Pour Dominique Nato, le Lorrain, ex-directeur technique national, Mohamed Ali est « l’homme qui fait le lien entre l’olympisme, la boxe professionnelle, le sport en général et le monde politique ».

Pourquoi Mohamed Ali était-il le plus grand ? « Parce qu’il avait un rayonnement aussi bien sur le ring qu’en dehors. C’était un grand boxeur, mais c’était surtout une légende du sport mondial. Il a donné un autre visage à la boxe moderne. Il a été champion olympique à 18 ans, à Rome en 1960, et il a converti cette médaille d’or par un titre mondial chez les professionnels. Sa longévité aussi a contribué à sa légende. Il ne peut pas laisser indifférent. Même les jeunes d’aujourd’hui le connaissent ».
• "Je vole comme un papillon et pique comme une abeille" : sa description par lui-même lui correspondait-elle totalement ? « Pour un poids lourd, c’était exceptionnel. Quand on regarde ses combats… Ça m’a pris d’en regarder il y a deux jours quand j’ai appris qu’il était hospitalisé. Ce n’était pas un boxeur comme les autres. Il a innové, fait quelque chose d’exceptionnel. Il avait un coup d’œil et une maîtrise gestuelle, qui lui permettaient de boxer les bras ballants avec la conjugaison de son jeu de jambes et sa notion d’anticipation. Il y a eu quelques pâles copies qui ont essayé de l’imiter, sans succès. Des gens qui arrivent à ce niveau-là en boxant les bras ballants en se servant uniquement de leur coup d’œil, on peut les compter sur les doigts d’une main ».

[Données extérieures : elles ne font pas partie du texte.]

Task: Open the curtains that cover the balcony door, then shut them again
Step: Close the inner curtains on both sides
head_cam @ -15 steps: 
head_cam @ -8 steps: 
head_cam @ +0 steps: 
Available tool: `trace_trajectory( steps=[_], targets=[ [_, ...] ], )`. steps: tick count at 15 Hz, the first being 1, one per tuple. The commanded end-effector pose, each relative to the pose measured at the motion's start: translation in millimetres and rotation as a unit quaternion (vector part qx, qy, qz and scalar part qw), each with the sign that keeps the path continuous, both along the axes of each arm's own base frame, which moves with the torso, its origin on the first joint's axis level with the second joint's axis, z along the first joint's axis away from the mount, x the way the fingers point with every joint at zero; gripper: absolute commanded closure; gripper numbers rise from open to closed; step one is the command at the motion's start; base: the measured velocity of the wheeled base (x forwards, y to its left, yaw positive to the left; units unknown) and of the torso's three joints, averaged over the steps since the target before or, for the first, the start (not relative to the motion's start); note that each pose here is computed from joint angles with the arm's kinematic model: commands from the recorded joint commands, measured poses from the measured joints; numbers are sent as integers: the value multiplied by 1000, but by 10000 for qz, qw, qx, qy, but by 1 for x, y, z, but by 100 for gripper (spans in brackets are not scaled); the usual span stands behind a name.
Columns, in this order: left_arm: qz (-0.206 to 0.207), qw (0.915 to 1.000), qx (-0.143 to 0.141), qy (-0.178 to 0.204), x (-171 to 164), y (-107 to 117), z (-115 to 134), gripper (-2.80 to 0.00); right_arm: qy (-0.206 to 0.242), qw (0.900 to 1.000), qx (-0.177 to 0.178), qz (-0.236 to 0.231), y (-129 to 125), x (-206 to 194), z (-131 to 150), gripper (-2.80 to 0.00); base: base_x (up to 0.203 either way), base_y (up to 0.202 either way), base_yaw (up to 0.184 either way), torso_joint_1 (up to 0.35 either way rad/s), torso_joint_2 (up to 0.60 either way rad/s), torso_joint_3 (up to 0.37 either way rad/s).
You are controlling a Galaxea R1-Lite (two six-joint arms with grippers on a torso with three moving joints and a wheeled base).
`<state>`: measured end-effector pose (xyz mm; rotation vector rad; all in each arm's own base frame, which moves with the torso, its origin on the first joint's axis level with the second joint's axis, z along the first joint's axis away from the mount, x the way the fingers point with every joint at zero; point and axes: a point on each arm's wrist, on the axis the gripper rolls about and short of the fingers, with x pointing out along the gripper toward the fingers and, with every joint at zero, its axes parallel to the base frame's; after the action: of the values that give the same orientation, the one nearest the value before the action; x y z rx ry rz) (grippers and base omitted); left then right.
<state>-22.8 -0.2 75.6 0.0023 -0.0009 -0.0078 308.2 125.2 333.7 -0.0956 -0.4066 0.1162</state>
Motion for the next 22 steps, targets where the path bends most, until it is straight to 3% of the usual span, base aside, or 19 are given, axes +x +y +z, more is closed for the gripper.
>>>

• C’est une icône qui dépasse le monde de la boxe et même celui du sport… « Il sort de ces contextes. C’était une star planétaire qui a été reçue par des chefs d’Etat. Il avait du charisme, un profil exceptionnel. Ce qui a été triste, c’est voir la dégénérescence de sa maladie. Il a malheureusement terminé affaibli et handicapé. Je préfère garder en mémoire les grands combats qu’il a menés contre Joe Frazier, Ken Norton et George Foreman. Des combats d’anthologie. A l’époque, il nous faisait lever à 5 h du matin pour regarder la boxe. C’était un pionnier en la matière. C’est une grande perte, une grande personnalité du monde tout court qui disparaît ».
• Si vous deviez garder une image de lui, laquelle serait-elle ? « A Atlanta, en 1996 : c’était la première grande olympiade à laquelle j’avais la chance de participer. Il est arrivé dans le stade avec la torche pour allumer la flamme olympique, c’était exceptionnel. Il était déjà bien malade : on se souvient tous de la torche qui tremblait. C’est l’homme qui fait le lien entre l’olympisme, la boxe professionnelle, le sport en général et le monde politique. Il avait une reconnaissance absolue de tous ces gens-là. Tout le monde en parle, ce n’est pas anodin ».